Se o patamar de endividamento recuasse ao nível pré-covid (24,7%), o total de recursos do Auxílio Brasil destinados ao consumo de bens e serviços seria maior, de R$ 65,91 bilhões, calcula o economista da CNC. “Teríamos uma injeção de recursos no comércio bem maior. O consumo deixará de receber um aporte da ordem de R$ 6 bilhões por conta desse aumento do endividamento”, apontou Bentes.
Impacto quase nulo na economia
Para o economista-chefe da Wealth High Governance (WHG), Fernando Fenolio, o Auxílio Brasil deve ter impacto restrito na economia em 2022. O analista estima que o programa deve contribuir com 1,3% para a variação real da massa salarial ampliada, que reúne os rendimentos do trabalho e benefícios sociais e previdenciários, este ano. Mas esse número é insuficiente para compensar o impacto negativo de 2,7% do fim dos pagamentos do auxílio emergencial.
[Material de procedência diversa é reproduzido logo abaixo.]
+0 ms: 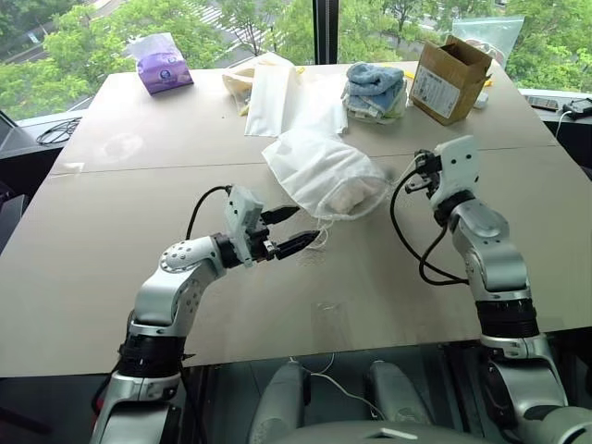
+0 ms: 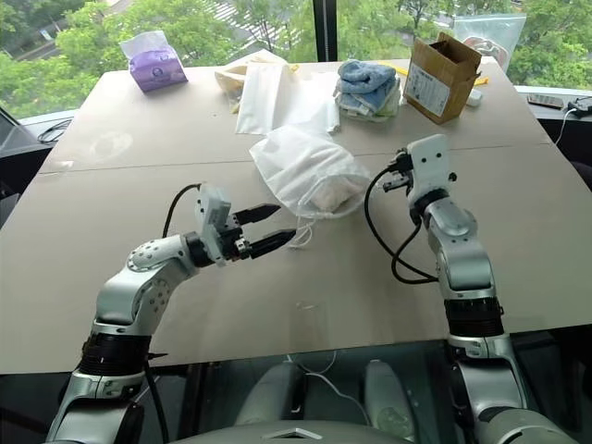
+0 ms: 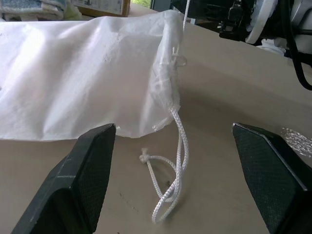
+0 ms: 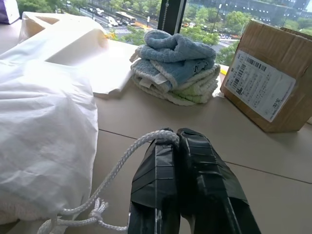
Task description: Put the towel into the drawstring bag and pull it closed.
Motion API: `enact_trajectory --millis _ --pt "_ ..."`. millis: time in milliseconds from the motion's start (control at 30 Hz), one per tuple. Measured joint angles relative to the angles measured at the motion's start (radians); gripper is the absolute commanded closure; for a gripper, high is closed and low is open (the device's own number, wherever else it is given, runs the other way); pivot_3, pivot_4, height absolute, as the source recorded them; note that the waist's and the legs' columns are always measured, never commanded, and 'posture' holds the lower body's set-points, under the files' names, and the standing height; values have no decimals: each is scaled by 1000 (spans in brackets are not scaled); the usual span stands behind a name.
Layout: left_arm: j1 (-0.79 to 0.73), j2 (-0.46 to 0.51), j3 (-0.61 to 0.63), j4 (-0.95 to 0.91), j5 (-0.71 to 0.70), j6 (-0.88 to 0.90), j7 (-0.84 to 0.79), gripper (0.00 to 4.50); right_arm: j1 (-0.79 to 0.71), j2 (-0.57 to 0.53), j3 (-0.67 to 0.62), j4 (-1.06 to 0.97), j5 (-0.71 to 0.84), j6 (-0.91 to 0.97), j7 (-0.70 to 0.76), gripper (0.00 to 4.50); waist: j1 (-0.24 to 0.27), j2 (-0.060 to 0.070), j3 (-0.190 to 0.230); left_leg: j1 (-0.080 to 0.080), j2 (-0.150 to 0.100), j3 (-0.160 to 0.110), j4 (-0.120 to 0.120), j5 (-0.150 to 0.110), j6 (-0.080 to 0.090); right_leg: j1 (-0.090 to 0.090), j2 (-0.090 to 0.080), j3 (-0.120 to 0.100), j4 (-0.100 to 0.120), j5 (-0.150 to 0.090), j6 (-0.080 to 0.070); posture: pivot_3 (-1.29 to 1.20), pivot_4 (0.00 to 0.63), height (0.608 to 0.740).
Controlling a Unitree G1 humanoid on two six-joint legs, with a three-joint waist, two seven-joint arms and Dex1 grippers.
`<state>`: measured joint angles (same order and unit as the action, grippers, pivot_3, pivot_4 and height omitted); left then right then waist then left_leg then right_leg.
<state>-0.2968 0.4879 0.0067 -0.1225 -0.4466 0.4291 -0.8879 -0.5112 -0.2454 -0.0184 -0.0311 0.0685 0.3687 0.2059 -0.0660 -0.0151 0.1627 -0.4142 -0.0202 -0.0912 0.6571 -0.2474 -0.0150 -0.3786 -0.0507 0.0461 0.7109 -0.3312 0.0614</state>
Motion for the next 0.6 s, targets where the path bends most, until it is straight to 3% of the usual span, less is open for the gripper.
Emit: enact_trajectory --millis 433,533,600 --pt "-48 -53 -126 229 213 -235 34 589 2 -11 -1 -1 1 10 2 4500 -1 0 0 0 0 0 0 0 0 0 0 0 0 0 0 0 150 740" --pt "-60 -68 -124 256 219 -277 38 1387 1 -13 -5 -1 1 12 1 4500 -1 0 0 0 0 0 0 0 0 0 0 0 0 0 0 0 150 740" --pt "-61 -84 -122 266 219 -304 48 2250 1 -13 -9 -1 1 13 0 4500 -1 0 0 0 0 0 0 0 0 0 0 0 0 0 0 0 150 740"
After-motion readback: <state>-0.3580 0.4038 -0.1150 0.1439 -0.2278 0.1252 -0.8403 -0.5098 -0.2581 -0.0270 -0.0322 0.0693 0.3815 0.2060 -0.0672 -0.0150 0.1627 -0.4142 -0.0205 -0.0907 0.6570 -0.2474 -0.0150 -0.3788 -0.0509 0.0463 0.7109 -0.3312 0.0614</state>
“Não vai fazer grande diferença no resultado final, primeiro por causa da inflação alta, que acaba comendo parte dos rendimentos, e não é nada parecido em termos de escopo com o que foram as medidas de meados de 2020”, diz Fenolio, que estima queda de 0,3% do PIB (Produto Interno Bruto) de 2022. “Em termos reais, a massa salarial ampliada deve subir 0,5% este ano, o que não é uma injeção de dinheiro a ponto de levar a uma expansão do consumo.”
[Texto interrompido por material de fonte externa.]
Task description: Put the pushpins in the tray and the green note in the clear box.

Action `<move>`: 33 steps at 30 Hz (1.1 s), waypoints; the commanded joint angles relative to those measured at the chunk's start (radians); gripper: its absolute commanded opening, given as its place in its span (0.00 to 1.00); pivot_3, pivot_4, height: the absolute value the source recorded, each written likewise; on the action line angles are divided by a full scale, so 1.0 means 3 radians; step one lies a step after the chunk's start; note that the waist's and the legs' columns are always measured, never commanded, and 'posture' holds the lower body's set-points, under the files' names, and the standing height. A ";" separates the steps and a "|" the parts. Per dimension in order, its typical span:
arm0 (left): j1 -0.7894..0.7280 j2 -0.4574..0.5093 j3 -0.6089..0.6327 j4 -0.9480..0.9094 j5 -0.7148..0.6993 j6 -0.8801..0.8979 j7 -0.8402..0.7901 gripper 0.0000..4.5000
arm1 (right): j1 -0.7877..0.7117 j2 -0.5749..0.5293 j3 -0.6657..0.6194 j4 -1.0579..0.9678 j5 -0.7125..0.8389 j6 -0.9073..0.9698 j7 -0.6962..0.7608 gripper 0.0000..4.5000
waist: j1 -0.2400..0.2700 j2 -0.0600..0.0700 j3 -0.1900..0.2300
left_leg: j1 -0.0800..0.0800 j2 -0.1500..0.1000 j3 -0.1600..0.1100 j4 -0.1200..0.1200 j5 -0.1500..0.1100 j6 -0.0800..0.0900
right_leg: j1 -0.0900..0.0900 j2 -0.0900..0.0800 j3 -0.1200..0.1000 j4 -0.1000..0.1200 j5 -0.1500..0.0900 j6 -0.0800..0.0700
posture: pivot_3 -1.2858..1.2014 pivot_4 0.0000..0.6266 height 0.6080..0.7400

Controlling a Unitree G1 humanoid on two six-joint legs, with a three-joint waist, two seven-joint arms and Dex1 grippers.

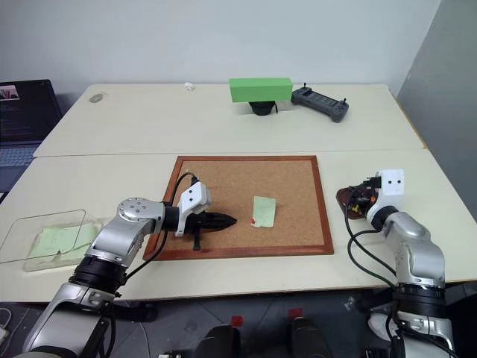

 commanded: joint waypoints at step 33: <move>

Da mesma forma, o economista da LCA Consultores Bruno Imaizumi observa que o impacto do Auxílio Brasil sobre a economia deve ser limitado este ano. Segundo as contas da consultoria, a participação do novo programa na massa total de renda da população deve atingir um pico de 2,6% em junho de 2022 e se manter em uma média de 2,0% ao longo do ano.
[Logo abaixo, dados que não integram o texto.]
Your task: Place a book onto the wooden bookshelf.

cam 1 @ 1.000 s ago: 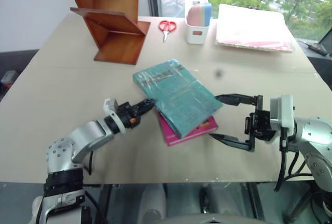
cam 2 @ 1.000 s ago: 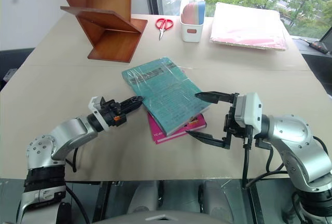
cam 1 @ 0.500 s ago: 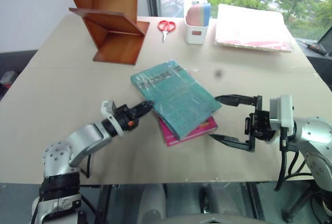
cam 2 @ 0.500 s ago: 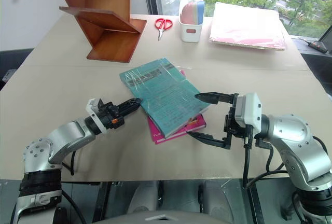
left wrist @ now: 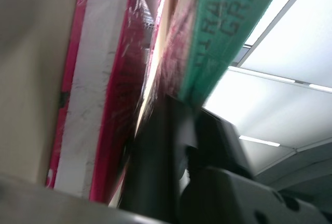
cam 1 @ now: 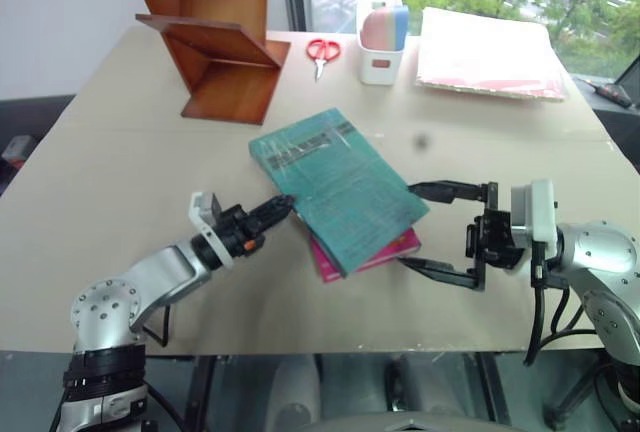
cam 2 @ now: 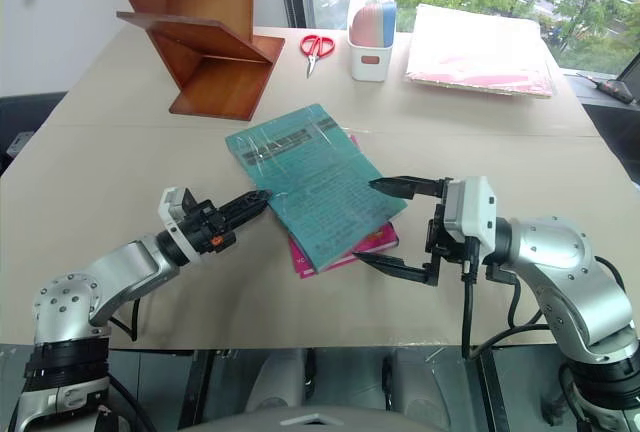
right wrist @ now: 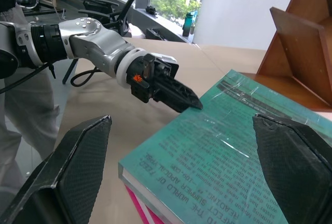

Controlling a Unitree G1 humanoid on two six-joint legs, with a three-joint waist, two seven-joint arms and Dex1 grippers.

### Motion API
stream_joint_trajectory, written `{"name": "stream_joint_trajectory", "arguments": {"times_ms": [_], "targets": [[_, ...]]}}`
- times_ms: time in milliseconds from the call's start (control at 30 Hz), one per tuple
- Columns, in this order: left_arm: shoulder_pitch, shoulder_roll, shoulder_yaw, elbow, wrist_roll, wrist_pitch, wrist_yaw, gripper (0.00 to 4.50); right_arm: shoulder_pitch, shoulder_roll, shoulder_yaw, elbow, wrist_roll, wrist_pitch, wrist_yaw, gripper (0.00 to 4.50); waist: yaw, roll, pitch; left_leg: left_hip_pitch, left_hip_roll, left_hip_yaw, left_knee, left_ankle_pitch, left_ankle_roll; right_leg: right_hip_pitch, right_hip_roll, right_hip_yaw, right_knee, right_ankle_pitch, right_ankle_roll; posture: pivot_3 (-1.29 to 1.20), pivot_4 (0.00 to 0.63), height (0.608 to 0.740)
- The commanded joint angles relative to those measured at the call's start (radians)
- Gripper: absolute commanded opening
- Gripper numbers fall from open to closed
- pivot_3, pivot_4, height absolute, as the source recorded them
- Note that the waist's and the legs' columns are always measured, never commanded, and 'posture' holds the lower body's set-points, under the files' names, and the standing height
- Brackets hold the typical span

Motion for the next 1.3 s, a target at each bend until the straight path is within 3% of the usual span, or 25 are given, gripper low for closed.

“Considerando que o PIB deve crescer 0,7% em 2022, segundo as nossas projeções, não é um impulso significativo. Estamos em um cenário difícil e de pouco impacto. Por mais que tenha dobrado o valor do Bolsa Família, é um programa mais político do que econômico, do ponto de vista de como isso deve afetar o PIB”, diz Imaizumi.
Com o efeito restrito do Auxílio Brasil na massa salarial ampliada, Fenolio, da WHG, enxerga um baixo impacto do novo programa sobre a aprovação do presidente Jair Bolsonaro (PL) no ano das eleições. “Quando você pensa em traduzir esse efeito para a popularidade presidencial, obviamente não é grande o suficiente para compensar outros fatores”, diz o economista.
O levantamento da CNC considera dados das Contas Nacionais, da inflação pelo Índice Nacional de Preços ao Consumidor Amplo (IPCA) e da Pesquisa de Orçamentos Familiares, todos do Instituto Brasileiro de Geografia e Estatística (IBGE), além da série histórica do nível de endividamento de pessoas físicas iniciada em 2005 pelo Banco Central.